Adult male rats were injected subcutaneously with a mixture of hCG and [125I]hCG (3, 5, 10, 100 or 1000 IU), and killed 3, 6, 16, 24 or 48 h after injection. Specific uptake of [125I]hCG by the testes as well as the remaining in vitro binding capacity were measured. Cycloheximide (1.5 mg/kg) was given together with hCG to another group of animals. The effect of hCG on testicular LH/hCG receptors was found to consist of two phases: first, 6--16 h after injection, a significant increase in the binding capacity occurred, which was found with the lower 3--10 IU doses of hCG. Thereafter there was a pronounced decrease in receptor concentration, which was directly correlated to the dose of hCG. Experiments with cycloheximide suggest that the decrease in binding, but not the increase, is at least partly dependent on protein synthesis.
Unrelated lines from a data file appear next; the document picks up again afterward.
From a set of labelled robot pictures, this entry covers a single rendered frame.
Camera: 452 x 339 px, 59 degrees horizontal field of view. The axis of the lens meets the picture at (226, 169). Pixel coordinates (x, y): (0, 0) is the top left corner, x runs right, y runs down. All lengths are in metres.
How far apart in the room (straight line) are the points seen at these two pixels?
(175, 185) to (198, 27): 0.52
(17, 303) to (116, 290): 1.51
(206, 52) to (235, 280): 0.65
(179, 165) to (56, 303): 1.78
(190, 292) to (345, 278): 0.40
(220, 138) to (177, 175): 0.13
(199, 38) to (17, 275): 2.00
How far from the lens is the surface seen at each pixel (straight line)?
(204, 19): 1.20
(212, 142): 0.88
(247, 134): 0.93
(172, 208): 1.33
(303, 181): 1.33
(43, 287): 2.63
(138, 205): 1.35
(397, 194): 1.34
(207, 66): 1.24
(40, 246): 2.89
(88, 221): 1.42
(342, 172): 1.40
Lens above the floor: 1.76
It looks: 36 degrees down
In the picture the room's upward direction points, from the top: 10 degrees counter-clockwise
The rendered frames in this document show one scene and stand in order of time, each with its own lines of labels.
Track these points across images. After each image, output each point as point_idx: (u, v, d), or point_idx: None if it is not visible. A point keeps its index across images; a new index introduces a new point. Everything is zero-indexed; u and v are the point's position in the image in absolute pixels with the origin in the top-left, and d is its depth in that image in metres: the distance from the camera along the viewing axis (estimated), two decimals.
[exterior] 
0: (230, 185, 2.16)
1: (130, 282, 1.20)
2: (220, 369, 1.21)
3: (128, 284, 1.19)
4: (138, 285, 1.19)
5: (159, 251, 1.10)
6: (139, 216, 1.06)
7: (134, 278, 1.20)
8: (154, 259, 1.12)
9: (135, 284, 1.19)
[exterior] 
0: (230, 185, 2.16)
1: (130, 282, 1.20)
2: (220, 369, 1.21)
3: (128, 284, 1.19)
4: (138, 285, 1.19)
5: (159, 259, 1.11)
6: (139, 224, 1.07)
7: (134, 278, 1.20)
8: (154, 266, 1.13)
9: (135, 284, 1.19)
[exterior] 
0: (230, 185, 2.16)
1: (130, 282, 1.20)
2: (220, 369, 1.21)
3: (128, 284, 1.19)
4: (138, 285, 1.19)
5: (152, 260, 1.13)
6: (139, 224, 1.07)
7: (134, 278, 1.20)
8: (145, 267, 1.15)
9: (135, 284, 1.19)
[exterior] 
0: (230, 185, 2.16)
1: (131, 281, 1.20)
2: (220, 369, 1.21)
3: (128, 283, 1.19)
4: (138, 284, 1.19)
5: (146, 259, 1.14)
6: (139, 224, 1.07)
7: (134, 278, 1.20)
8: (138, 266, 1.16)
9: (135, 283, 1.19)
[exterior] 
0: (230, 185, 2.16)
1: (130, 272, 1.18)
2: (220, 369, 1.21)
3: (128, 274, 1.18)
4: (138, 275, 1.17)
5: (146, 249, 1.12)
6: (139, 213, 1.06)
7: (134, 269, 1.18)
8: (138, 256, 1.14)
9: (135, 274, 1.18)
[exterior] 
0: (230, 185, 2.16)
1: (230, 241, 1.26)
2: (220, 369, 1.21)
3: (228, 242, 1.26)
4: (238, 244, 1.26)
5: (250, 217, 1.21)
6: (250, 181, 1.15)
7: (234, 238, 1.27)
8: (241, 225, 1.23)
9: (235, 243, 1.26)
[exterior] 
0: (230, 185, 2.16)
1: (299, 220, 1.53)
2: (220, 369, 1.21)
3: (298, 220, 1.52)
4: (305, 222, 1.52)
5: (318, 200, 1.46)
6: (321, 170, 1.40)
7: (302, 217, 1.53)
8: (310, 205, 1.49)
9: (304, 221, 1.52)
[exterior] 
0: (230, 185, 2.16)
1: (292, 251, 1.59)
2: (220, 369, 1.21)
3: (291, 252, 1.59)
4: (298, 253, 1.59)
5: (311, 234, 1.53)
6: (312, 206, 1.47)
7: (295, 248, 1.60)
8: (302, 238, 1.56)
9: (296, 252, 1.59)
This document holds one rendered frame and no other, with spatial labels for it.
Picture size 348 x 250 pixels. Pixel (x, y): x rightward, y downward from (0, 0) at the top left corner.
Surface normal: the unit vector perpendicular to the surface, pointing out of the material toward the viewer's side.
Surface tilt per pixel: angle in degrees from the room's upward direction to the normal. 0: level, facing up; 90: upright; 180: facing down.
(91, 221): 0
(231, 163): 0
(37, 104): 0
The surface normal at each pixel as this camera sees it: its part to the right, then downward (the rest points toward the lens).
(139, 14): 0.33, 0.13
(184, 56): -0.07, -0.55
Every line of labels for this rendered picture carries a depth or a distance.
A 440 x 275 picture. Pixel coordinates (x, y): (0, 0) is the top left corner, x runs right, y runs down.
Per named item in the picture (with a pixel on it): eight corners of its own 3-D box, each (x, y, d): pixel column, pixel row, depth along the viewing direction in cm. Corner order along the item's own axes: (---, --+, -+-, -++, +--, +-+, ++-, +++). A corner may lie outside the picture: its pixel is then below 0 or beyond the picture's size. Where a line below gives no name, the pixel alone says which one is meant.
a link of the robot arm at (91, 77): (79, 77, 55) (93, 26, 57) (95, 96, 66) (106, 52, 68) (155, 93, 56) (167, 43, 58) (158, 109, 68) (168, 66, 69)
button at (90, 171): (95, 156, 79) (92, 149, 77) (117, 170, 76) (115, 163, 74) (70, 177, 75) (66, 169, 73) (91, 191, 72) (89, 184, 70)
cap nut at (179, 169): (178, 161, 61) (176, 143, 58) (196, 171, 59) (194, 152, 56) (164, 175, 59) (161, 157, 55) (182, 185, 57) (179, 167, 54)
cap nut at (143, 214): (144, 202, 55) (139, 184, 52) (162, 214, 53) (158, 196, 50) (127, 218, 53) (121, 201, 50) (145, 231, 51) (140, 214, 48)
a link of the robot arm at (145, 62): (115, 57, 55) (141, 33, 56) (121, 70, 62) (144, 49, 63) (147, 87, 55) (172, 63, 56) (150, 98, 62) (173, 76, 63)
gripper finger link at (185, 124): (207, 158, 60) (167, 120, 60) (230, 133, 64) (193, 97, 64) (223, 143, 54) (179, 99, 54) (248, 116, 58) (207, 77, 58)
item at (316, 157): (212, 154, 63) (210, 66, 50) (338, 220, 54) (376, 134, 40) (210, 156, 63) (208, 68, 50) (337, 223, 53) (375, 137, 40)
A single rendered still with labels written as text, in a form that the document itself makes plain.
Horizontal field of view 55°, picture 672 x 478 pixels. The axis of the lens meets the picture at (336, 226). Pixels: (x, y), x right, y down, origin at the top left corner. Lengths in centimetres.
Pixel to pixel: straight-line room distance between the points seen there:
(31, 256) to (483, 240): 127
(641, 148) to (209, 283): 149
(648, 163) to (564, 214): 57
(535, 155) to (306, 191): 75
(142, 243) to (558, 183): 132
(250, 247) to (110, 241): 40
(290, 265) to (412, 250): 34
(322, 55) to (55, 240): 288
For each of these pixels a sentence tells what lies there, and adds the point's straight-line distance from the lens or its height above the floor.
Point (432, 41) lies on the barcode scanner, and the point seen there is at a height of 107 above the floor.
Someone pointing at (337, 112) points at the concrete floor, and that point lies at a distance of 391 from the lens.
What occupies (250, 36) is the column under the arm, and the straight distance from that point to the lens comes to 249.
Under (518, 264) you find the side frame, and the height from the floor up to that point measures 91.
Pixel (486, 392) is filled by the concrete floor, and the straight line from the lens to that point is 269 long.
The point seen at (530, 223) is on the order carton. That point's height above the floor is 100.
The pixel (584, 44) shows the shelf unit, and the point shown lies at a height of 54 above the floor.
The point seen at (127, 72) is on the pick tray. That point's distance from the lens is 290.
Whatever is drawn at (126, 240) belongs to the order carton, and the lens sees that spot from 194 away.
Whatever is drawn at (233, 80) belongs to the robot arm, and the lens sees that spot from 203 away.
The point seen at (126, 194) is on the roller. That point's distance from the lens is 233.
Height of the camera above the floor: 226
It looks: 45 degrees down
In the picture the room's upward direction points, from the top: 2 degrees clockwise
成年雄性大鼠皮下注射人绒毛膜促性腺激素(hCG)和[125I]hCG的混合物(3、5、10、100或1000国际单位),并在注射后3、6、16、24或48小时处死。测定睾丸对[125I]hCG的特异性摄取以及剩余的体外结合能力。向另一组动物同时给予环己酰亚胺(1.5毫克/千克)和hCG。发现hCG对睾丸促黄体生成素/人绒毛膜促性腺激素(LH/hCG)受体的影响包括两个阶段:第一,注射后6 - 16小时,结合能力显著增加,这在较低剂量(3 - 10国际单位)的hCG作用下即可出现。此后,受体浓度明显降低,且与hCG剂量直接相关。环己酰亚胺实验表明,结合能力的降低(而非增加)至少部分依赖于蛋白质合成。